**EXERCISE GOAL:** Search the records below for "each" and copy every line it turns up in.

——————————

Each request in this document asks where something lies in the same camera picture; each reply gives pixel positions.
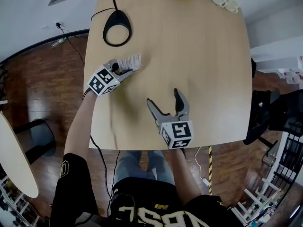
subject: white cup
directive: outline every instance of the white cup
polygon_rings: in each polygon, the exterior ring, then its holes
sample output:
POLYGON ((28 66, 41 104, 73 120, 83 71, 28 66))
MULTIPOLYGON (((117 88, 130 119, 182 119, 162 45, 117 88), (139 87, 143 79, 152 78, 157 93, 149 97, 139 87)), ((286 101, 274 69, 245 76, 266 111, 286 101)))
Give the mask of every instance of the white cup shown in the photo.
POLYGON ((227 4, 225 6, 225 8, 230 11, 230 12, 233 12, 233 13, 238 13, 238 8, 239 8, 239 5, 236 1, 234 0, 229 0, 227 1, 227 4))
POLYGON ((227 5, 227 1, 228 0, 213 0, 213 2, 217 5, 219 5, 220 7, 224 8, 227 5))

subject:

——————————

**WRITTEN REPLY:**
Each request in this document asks where something lies in the same camera picture; each reply gives pixel positions.
polygon_rings: in each polygon, the exterior ring, then its holes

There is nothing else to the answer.